- **TASK STATEMENT**
The answer should be an exact copy of the lines from the one with "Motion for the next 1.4" through the end of the listing below, with no other lines.

- **ENTRIES SHOWN**
◆ ◆ ◆ ◆ ◆
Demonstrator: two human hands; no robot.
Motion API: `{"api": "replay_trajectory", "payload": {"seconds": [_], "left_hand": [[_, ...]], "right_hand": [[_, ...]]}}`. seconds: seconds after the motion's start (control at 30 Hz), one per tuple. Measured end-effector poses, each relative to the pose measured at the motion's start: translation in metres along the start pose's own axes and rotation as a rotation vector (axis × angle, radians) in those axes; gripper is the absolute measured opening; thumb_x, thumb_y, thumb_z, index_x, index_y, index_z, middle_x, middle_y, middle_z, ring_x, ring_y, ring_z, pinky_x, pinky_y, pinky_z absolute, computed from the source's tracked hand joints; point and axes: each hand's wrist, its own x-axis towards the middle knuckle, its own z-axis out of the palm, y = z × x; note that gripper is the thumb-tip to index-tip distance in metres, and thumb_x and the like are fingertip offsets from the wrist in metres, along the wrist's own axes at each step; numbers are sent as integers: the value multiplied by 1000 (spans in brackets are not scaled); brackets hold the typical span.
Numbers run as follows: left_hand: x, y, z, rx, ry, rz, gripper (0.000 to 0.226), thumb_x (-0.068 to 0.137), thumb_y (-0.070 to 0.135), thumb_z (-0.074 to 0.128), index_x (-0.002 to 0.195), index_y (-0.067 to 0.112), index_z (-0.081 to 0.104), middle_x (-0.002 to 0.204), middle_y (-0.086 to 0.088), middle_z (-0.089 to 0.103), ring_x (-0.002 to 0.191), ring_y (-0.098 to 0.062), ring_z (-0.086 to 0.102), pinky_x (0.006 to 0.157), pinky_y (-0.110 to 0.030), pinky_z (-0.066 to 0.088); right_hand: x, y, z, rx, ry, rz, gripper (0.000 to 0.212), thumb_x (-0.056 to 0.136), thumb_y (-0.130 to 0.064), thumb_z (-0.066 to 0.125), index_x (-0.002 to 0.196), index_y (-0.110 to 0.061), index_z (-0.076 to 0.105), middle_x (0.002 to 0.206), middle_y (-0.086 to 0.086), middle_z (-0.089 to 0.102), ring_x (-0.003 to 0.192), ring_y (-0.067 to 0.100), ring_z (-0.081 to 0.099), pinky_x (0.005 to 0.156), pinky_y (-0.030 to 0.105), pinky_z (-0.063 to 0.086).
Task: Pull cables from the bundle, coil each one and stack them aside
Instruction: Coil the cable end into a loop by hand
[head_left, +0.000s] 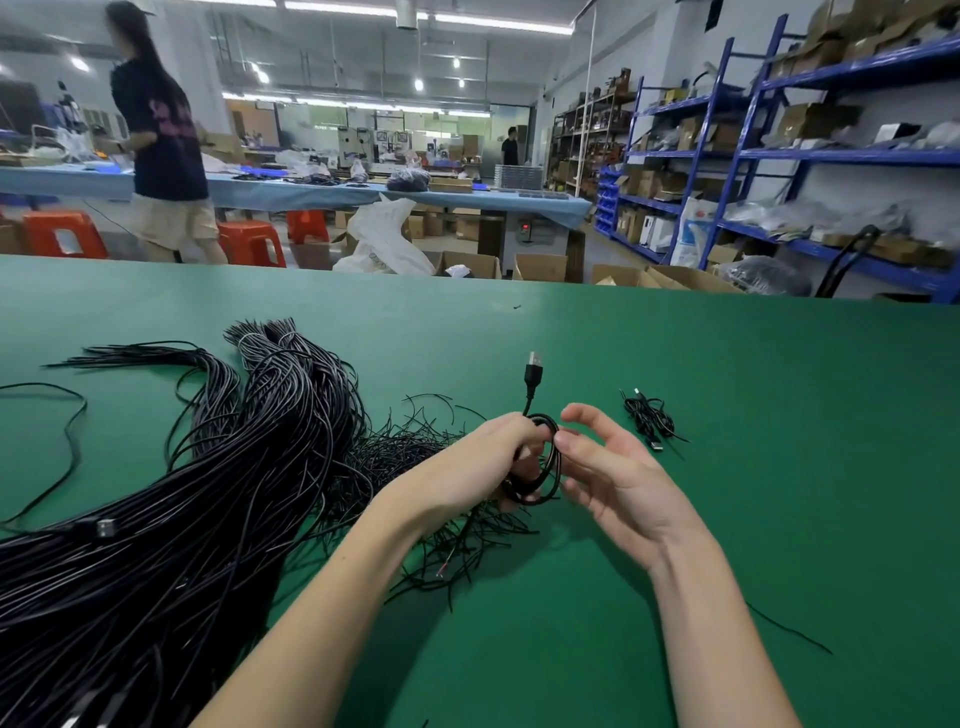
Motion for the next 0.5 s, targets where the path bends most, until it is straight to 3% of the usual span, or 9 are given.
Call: {"api": "replay_trajectory", "payload": {"seconds": [0.1,0.2,0.33,0.5], "left_hand": [[-7,0,-1,193,-45,60,39,72,48,67,93,21,47,74,11,46,70,-11,48,62,-26,41],[-8,-3,0,474,2,135,51,78,50,80,97,16,46,77,12,43,65,-5,39,63,-21,38],[-6,-4,1,648,38,168,38,95,45,63,104,11,47,85,8,52,72,-10,46,70,-27,44],[-5,-5,3,743,7,113,31,103,39,48,111,10,46,96,-8,65,89,-26,64,84,-43,52]], "right_hand": [[0,-1,-1,-31,4,-4,22,72,-17,81,88,-30,74,95,-1,75,74,8,70,54,17,51],[2,-1,-1,-84,-9,-22,30,72,-13,86,95,-24,71,93,0,74,73,11,70,55,18,52],[4,-4,-2,-115,-7,-44,35,71,-13,79,103,-16,67,92,4,74,77,14,70,66,22,57],[4,-11,-3,-360,12,-2,27,87,-7,74,112,-16,68,99,2,77,92,12,72,86,27,59]]}}
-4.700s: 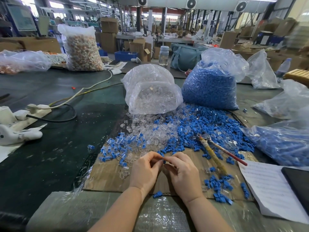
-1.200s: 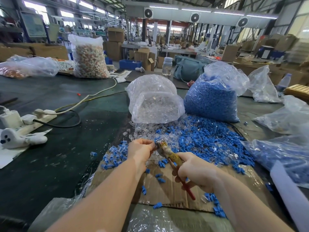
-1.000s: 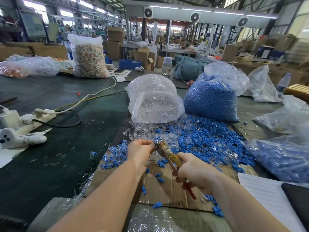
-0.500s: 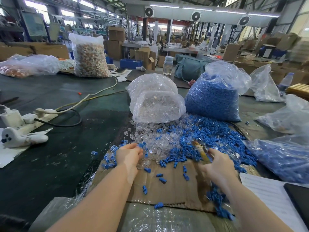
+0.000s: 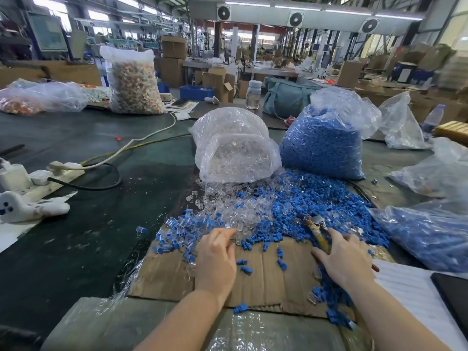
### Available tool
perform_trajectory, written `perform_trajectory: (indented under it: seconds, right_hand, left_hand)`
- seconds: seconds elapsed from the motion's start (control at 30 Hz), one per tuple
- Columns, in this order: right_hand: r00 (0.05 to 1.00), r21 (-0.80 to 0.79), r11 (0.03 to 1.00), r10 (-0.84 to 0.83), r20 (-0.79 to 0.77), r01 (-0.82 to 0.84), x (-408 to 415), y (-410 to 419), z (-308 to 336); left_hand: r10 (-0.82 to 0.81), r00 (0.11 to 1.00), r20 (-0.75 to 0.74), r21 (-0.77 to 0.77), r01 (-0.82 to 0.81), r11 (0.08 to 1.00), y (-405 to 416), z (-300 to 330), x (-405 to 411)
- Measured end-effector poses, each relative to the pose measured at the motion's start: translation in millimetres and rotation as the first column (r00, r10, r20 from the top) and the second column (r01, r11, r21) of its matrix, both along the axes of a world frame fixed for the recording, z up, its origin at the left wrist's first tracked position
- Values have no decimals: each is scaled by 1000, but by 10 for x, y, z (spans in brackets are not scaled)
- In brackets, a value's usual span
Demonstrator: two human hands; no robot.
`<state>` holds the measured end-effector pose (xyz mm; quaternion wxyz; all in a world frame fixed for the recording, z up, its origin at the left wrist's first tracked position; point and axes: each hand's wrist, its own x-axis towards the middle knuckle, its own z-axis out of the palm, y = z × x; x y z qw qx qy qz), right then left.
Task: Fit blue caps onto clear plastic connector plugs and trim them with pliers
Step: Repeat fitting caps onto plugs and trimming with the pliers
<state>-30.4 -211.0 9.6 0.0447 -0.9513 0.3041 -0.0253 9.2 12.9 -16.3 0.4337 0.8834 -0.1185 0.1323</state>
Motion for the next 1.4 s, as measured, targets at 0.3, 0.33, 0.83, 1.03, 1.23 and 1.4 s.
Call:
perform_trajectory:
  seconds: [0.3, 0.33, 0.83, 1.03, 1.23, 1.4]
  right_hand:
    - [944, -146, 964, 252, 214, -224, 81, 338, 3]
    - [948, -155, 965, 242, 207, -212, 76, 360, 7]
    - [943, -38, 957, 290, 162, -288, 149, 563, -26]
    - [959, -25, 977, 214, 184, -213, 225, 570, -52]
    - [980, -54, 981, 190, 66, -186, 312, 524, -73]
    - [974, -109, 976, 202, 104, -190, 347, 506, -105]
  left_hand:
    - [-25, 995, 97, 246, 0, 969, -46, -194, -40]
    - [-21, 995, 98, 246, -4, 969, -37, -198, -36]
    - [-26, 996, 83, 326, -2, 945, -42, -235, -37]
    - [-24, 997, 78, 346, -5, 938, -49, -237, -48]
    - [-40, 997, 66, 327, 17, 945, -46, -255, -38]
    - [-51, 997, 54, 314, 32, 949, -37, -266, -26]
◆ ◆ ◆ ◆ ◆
- **REPLY TO THE TASK**
Motion for the next 1.4 s, as measured, targets at 0.3, 0.33, 0.83, 1.03, 1.23 and 1.4 s.
Call:
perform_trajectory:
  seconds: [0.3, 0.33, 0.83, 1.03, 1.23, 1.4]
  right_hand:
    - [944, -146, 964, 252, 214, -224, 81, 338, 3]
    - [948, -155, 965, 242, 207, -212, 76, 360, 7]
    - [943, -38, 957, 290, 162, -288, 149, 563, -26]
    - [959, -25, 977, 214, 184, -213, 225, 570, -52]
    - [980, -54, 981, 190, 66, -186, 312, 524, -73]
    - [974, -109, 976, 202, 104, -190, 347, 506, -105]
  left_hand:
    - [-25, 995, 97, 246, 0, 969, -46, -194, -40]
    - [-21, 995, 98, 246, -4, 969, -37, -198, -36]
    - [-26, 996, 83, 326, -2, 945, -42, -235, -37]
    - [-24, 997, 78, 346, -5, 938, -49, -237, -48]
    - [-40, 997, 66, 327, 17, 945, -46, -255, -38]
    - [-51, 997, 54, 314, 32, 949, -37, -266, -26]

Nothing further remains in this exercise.